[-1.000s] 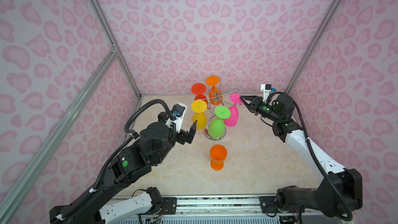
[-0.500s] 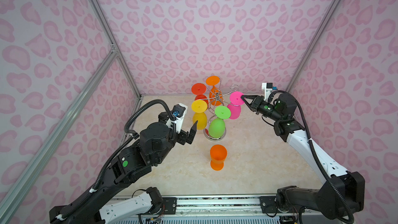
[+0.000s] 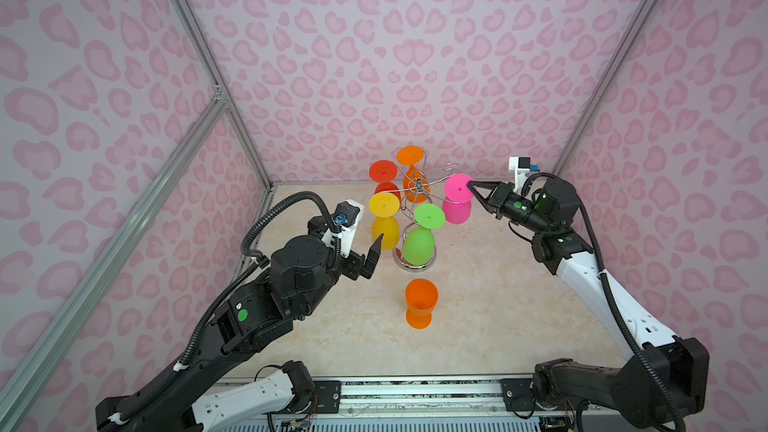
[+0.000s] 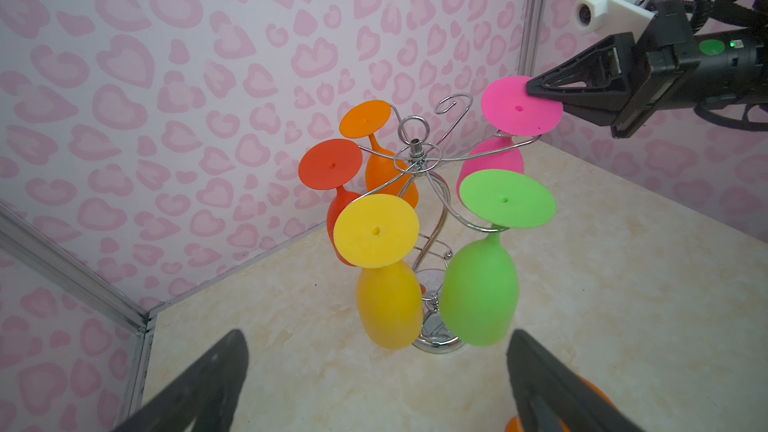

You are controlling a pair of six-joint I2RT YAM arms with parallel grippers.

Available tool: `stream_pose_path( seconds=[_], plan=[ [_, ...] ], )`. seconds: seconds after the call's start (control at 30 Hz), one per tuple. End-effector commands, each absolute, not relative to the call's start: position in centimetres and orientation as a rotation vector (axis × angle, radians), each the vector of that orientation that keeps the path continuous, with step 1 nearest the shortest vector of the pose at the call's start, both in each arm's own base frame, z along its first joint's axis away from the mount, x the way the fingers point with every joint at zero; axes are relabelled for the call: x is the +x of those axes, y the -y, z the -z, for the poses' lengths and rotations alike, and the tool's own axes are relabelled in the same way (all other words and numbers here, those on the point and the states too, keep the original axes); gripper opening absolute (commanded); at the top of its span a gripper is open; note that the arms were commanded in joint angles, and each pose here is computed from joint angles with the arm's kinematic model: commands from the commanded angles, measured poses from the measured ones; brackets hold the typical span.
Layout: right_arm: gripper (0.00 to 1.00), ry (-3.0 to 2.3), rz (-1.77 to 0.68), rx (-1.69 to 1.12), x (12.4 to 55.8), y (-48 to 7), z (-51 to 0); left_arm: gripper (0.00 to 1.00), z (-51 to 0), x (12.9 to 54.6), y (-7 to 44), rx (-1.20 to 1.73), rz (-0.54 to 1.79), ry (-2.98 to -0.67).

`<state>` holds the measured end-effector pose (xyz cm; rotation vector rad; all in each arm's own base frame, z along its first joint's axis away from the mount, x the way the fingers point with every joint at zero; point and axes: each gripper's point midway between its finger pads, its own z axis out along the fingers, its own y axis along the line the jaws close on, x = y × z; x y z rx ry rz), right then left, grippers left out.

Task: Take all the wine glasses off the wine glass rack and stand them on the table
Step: 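Close the right gripper on the pink glass foot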

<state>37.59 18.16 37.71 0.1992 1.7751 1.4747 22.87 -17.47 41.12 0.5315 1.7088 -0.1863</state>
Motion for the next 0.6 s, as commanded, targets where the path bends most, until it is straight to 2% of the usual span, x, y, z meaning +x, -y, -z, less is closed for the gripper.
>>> stream_pose_path(
  seconds=[0.0, 0.57],
  plan=[
    [0.0, -1.739, -1.478, 0.181, 37.4, -17.9, -38.7, 0.99, -42.1, 23.0, 17.8, 0.512, 0.216, -1.678],
    [0.0, -1.748, -1.487, 0.177, 35.4, -17.4, -38.6, 0.99, -41.7, 23.1, 18.2, 0.529, 0.215, -1.684]
  ],
)
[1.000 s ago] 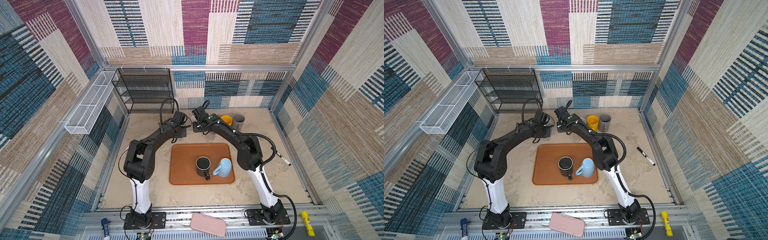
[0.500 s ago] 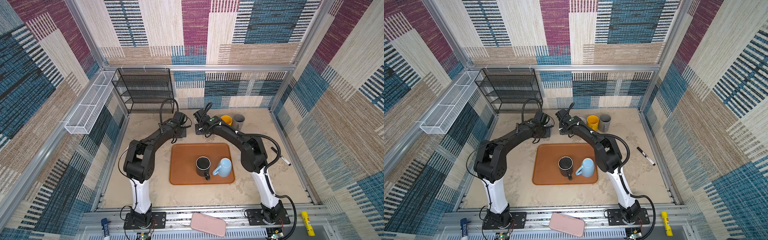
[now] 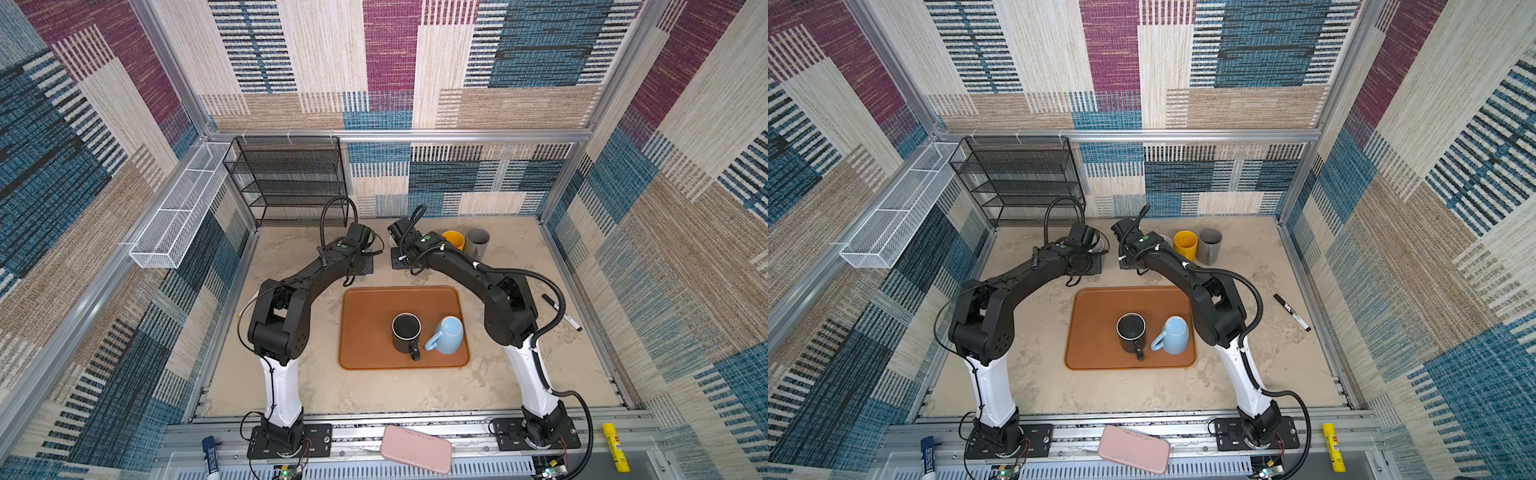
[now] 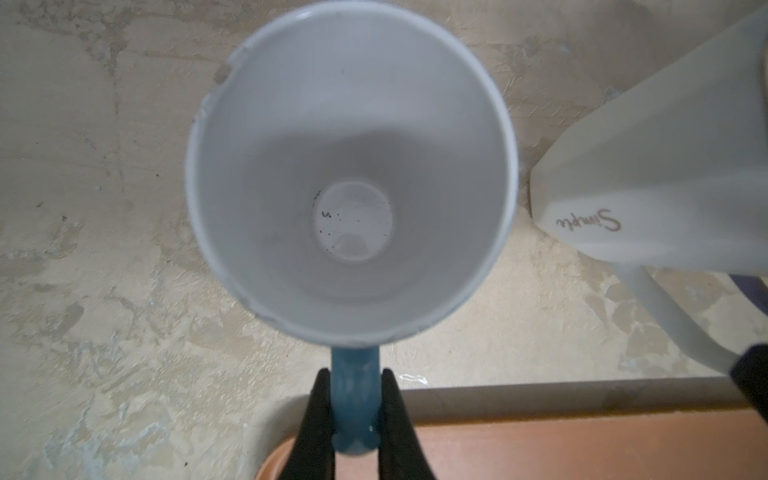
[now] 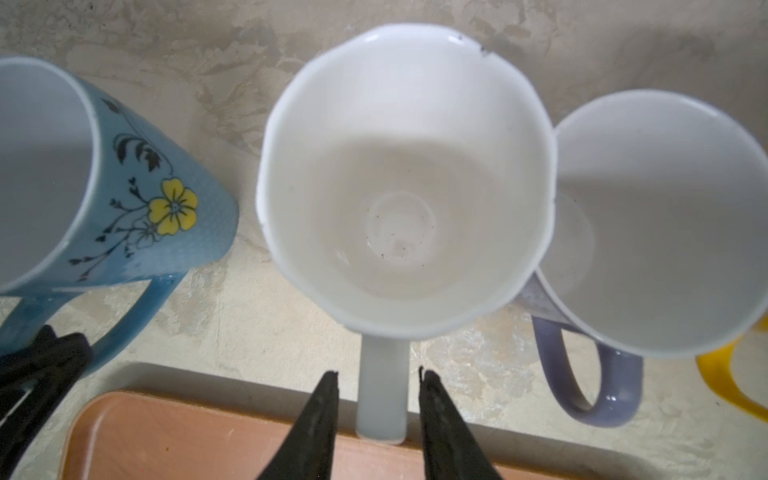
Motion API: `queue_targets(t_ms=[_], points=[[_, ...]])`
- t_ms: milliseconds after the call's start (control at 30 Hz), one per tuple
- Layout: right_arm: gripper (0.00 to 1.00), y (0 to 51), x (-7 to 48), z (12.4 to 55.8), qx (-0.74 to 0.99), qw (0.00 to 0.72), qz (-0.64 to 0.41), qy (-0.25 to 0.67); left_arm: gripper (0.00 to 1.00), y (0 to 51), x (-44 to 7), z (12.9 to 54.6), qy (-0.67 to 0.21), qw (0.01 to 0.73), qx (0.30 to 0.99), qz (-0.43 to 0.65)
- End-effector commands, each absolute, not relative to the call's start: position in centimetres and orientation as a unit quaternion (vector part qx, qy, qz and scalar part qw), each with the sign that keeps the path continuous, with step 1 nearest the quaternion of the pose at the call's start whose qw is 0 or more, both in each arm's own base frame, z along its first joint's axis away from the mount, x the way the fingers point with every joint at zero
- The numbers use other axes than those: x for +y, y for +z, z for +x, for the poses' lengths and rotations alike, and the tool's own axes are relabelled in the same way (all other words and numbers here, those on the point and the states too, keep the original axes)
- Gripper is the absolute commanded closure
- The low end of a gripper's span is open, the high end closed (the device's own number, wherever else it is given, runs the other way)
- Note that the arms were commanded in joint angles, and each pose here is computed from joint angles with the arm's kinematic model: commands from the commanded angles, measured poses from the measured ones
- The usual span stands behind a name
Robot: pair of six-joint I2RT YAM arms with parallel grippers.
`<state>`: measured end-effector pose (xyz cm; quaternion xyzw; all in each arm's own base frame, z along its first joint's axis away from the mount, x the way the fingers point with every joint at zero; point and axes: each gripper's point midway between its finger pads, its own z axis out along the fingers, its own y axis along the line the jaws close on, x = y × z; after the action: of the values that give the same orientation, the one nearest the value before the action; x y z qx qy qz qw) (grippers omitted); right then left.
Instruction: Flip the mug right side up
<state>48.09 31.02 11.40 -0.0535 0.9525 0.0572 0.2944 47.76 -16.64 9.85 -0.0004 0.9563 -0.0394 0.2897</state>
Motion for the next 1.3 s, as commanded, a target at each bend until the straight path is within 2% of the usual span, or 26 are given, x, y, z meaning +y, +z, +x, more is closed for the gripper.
queue_targets(t_ms=[0,500,1133,1267], points=[[0.61,12.2,30.9,48.1,0.951,0.301,-0.048,0.058,0.95,10.7,-17.1,48.8,-0.051,0.312,0.949,-0.001],[0.59,16.6,29.3,46.6,0.938,0.333,-0.051,0.082,0.95,9.8,-19.5,49.8,-0.078,0.311,0.947,0.01],[0.59,17.0,26.7,46.6,0.936,0.34,-0.038,0.08,0.95,9.9,-21.7,49.2,-0.077,0.303,0.95,0.008],[0.59,17.0,26.7,46.4,0.936,0.341,-0.039,0.082,0.91,9.8,-21.8,49.0,-0.074,0.301,0.951,0.005]])
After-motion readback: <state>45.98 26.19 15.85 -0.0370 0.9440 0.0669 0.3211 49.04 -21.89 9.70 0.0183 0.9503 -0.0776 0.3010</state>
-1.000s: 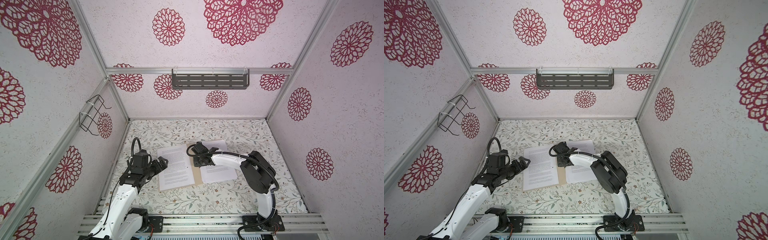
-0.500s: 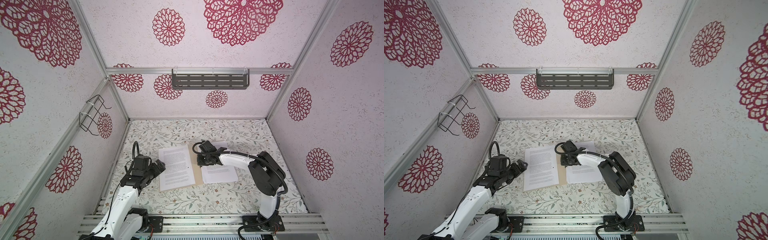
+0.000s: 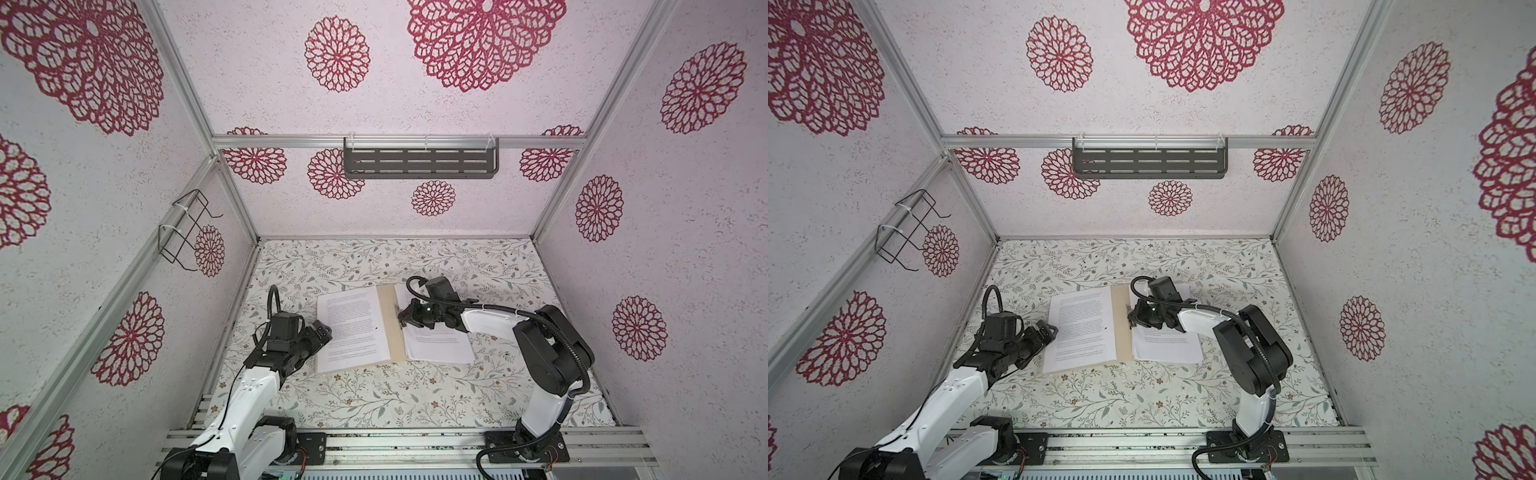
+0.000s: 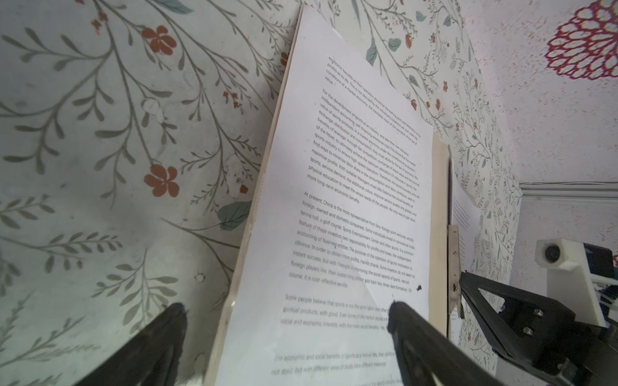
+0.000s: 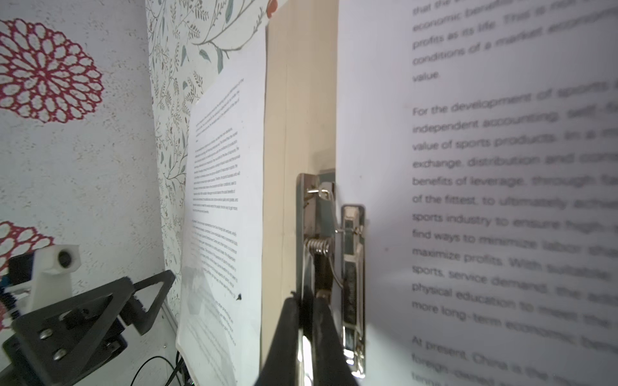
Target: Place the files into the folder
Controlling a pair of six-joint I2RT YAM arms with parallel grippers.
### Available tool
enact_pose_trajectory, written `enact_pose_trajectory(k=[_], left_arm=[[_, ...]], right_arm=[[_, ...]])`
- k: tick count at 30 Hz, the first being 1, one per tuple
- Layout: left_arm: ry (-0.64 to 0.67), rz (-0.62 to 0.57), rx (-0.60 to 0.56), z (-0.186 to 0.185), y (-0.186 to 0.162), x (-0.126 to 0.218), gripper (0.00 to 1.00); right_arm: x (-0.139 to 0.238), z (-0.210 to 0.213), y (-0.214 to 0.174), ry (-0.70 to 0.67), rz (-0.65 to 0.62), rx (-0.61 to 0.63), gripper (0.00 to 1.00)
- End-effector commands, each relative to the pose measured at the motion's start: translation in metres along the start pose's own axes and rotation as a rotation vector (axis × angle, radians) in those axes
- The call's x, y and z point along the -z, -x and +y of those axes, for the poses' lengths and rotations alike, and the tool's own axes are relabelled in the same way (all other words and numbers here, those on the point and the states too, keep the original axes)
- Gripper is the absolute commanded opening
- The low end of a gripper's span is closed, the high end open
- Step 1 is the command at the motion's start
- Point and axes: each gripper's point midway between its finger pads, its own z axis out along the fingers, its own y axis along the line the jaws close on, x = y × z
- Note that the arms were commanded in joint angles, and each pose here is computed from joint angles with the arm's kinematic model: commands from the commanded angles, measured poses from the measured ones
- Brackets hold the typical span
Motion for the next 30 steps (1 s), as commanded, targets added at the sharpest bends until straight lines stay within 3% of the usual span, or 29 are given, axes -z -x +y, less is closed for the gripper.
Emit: enact_pose_trajectory(k=[1,6,17,30], left_arm=[[-0.060,-0.020,0.026,-0.010,0.007,-0.004,0.97],[-0.088,0.011,0.051,-0.011,0.002,-0.014,0.97],[0.032,0.025,0.103,0.025,-0.009,-0.028,0.97],[-0.149,0.064,0.140,0.004,-0.020,-0.037,0.97]], right_arm=[[0.018,0.043,0.014,0.168,-0.034,0.023,0.04],[0.016,0.039,0.013,0.197,-0.025,-0.003,0.03],[0.015,0.030,0.013,0.227,-0.023,-0.047,0.02],[0.015,0.034,0.015,0.340,-0.014,-0.130,0.00]])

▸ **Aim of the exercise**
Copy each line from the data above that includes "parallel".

▸ **Response to this exercise**
You are controlling a pair of six-joint I2RT YAM arms with parallel grippers.
Robot: pair of six-joint I2RT YAM arms with parallel grippers.
Controlling a pair of six-joint I2RT YAM arms with parallel grippers.

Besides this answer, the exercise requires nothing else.